According to the aspects of (1) and (5), it is possible to correctly determine a speech section based on a noise-removed signal whose noise component has been suppressed using the larger second suppression amount and it is possible to improve a speech recognition rate using a sound signal with reduced distortion whose noise component has been suppressed using the smaller first suppression amount.
According to the aspect of (2), since the speech section detecting process or the speech recognizing process is performed on the channel including a speech component having the largest intensity, it is possible to further reduce the influence of the noise component and thus to improve the speech recognition rate.
According to the aspect of (3), when sounds are less often uttered simultaneously from multiple sound sources, the opportunity to perform a process with a large processing load such as a process of separating sound signals of the sound sources is restricted. Accordingly, it is possible to improve the speech recognition rate in recognizing speeches from multiple sound sources and to reduce the processing load of a system as a whole.
According to the aspect of (4), since the intensity for each frame and the zero-crossing number are used as a key to accurately distinguish a speech and a non-speech, it is possible to accurately determine whether a frame is a speech section to be recognized and thus to improve the speech recognition rate.
Hereinafter, a first embodiment of the invention will be described with reference to the accompanying drawings.
The sound processing device 1 includes a sound input unit 101, a frequency domain transformation unit 102, two noise suppression units 103-1 and 103-2, two time domain transformation units 107-1 and 107-2, a speech section detection unit 108, a speech section extraction unit 109, and a speech recognition unit 110.
In the sound processing device 1, the noise suppression unit 103-1 reduces a noise component included in an input sound signal using a first suppression amount and the noise suppression unit 103-2 reduces the noise component included in the input sound signal using a second suppression amount greater than the first suppression amount. In the sound processing device 1, the speech section detection unit 108 detects whether the sound signal whose noise component has been suppressed by the noise suppression unit 103-2 includes a speech section including a speech for each predetermined time. In the sound processing device 1, the speech recognition unit 110 performs a speech recognizing process on a section which is detected to be a speech section by the speech section detection unit 108 out of the sound signal whose noise component has been suppressed by the noise suppression unit 103-1.
The sound input unit 101 generates a sound signal y(t) which is an electrical signal based on an arriving sound wave and outputs the generated sound signal y(t) to the frequency domain transformation unit 102. Here, t represents a time. The sound input unit 101 is, for example, a microphone that records a sound signal of an audible band (20 Hz to 20 kHz).

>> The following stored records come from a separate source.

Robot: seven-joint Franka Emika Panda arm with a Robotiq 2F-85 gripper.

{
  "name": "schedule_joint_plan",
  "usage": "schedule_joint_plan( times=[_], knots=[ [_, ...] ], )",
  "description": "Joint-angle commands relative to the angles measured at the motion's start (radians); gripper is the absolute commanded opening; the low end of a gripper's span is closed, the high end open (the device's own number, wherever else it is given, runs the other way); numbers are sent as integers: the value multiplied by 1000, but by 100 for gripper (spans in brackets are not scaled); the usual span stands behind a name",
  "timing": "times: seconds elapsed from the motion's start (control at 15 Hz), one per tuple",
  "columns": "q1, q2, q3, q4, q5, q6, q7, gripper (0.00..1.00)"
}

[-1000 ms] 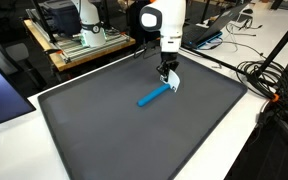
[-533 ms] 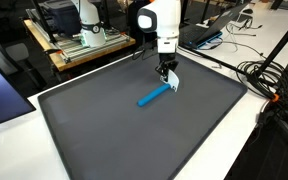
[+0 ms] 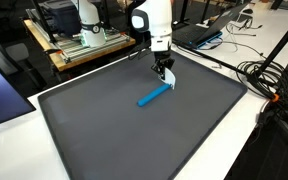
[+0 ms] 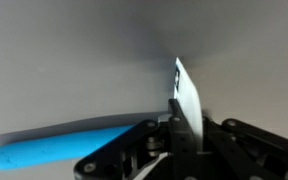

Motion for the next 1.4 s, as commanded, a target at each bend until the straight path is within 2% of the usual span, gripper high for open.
schedule_joint_plan(
  times=[0.0,0.33,0.73,1.07,1.33],
  knots=[
    [-9,-66,-9,-85,26,10,-27,1],
    [-81,-159,9,-127,53,-1,-73,1],
    [-160,-203,40,-97,82,-31,-190,1],
    [-136,-178,36,-56,54,-57,-209,1],
    [-97,-143,-5,-11,8,-126,-174,1]
  ],
)
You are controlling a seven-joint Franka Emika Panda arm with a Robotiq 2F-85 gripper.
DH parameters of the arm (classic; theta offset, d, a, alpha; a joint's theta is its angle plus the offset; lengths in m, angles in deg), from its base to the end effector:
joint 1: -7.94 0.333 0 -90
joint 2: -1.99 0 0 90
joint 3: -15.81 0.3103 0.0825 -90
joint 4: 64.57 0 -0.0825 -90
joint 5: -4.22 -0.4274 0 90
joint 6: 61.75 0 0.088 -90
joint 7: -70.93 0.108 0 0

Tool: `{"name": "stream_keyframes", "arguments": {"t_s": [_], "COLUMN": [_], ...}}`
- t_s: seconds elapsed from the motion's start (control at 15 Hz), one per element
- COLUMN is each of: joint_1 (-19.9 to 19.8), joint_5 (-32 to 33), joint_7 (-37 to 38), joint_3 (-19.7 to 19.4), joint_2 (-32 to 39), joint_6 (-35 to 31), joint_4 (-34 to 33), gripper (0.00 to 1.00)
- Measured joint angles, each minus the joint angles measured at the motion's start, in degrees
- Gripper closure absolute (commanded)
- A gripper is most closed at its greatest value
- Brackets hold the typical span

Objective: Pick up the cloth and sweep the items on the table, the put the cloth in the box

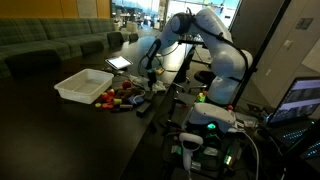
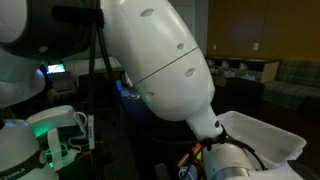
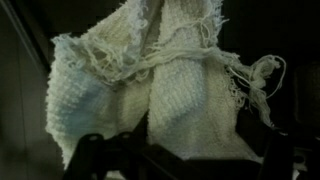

The frequency domain transformation unit 102 transforms the sound signal y(t), which is input from the sound input unit 101 and expressed in the time domain, to a complex input spectrum Y(k, l) expressed in the frequency domain. Here, k is an index indicating a frequency and l represents an index indicating a frame. Here, the frequency domain transformation unit 102 performs a discrete Fourier transform (DFT) on the sound signal y(t), for example, for each frame l. The frequency domain transformation unit 102 may multiply the sound signal y(t) by a window function (for example, Hamming window) and may transform the sound signal multiplied by the window function to the complex input spectrum Y(k, l) expressed in the frequency domain.
The frequency domain transformation unit 102 outputs the transformed complex input spectrum Y(k, l) to the two noise suppression units 103-1 and 103-2.
The two noise suppression units 103-1 and 103-2 estimate a noise component of the complex input spectrum Y(k, l) input from the frequency domain transformation unit 102 and calculate a spectrum (complex noise-removed spectrum) X′(k, l) of the sound signal whose estimated noise component has been suppressed. The two noise suppression units 103-1 and 103-2 have the same configuration as long as not mentioned differently. The description of the noise suppression unit 103-2 is the same as the noise suppression unit 103-1. Here, the suppression amount (second suppression amount) by which the noise suppression unit 103-2 reduces a noise component is larger than the suppression amount (first suppression amount) by which the noise suppression unit 103-1 reduces a noise component.
The noise suppression unit 103-1 includes a power calculation unit 104-1, a noise estimation unit 105-1, and a subtractor unit 106-1. The noise suppression unit 103-2 includes a power calculation unit 104-2, a noise estimation unit 105-2, and a subtractor unit 106-2. The power calculation unit 104-2, the noise estimation unit 105-2, and the subtractor unit 106-2 have the same configurations as the power calculation unit 104-1, the noise estimation unit 105-1, and the subtractor unit 106-1, respectively. The noise suppression unit 103-2 will be described mainly centered on differences from the noise suppression unit 103-1.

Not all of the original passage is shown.